Intrinsic Protein Disorder and Protein-Protein Interactions


Wei-Lun Hsu1, Christopher Oldfield1, Jingwei Meng1, Fei Huang1, Bin Xue2, Vladimir N. Uversky2, Pedro Romero1, and A. Keith Dunker1



1Department of Biochemistry and Molecular Biology, Indiana University School of Medicine, 410 W 10th Street, Suite 5000 Indianapolis, IN 46202;
2Department of Molecular Medicine, University of South Florida, Tampa, FL 33620

Email: {hsu20, cjoldfie, menj, huangfei, promero, or kedunker} @iupui.edu; {binxue or vuversky} @health.usf.edu

Pacific Symposium on Biocomputing 17:116-127(2012)


Abstract

Intrinsically disordered proteins often bind to more than one partner. In this study, we focused on 11 sets of complexes in which the same disordered segment becomes bound to two or more distinct partners. For this collection of protein complexes, two or more partners of each disordered segment were selected to have less than 25% amino acid identity at structurally aligned positions. As it turned out that most of the examples so selected had similar 3D structure, the studied set was reduced to just these similar-fold cases.
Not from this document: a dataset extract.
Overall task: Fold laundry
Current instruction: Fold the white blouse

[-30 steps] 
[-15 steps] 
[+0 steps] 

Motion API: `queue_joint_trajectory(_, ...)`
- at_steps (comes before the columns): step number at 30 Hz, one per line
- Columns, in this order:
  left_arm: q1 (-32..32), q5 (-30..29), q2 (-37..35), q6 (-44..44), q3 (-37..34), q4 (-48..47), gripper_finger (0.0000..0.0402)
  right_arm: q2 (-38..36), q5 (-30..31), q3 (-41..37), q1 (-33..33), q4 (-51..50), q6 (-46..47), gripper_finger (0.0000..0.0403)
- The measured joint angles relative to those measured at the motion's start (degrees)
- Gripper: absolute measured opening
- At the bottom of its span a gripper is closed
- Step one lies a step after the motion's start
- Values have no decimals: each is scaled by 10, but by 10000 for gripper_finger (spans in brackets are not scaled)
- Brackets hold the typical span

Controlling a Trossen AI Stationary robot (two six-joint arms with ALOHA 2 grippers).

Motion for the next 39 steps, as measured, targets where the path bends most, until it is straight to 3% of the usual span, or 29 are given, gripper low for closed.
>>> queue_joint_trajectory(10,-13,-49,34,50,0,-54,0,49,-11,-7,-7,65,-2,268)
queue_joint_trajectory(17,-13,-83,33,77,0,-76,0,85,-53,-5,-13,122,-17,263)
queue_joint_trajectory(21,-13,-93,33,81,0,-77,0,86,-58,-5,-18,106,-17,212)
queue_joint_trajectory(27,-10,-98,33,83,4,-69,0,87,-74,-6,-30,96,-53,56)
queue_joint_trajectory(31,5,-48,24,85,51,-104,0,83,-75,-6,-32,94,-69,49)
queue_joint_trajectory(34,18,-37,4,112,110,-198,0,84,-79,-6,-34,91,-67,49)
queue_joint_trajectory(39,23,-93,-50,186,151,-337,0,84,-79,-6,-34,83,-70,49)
Based on the analyses of the interacting partners, the average sequence identity of the partners’ binding regions showed substantially higher conservation as compared to the nonbinding regions: The residue identities, averaged over the 11 sets of partner proteins, were as follows: binding residues, 42 ± 6%; nonbinding residues 20 ± 3%; nonbinding buried residues 26 ± 5%; and nonbinding surface residues 16 ± 3% . The higher sequence identity of the binding residues compared to the other sets of residues provides evidence that these observed interactions are likely to be meaningful biological interactions, not artifacts. Since many of the features of the various interactions indicate that the disordered binding segments were likely to have been disordered before binding, these results also add further weight to the existence and function of intrinsically disordered regions inside cells.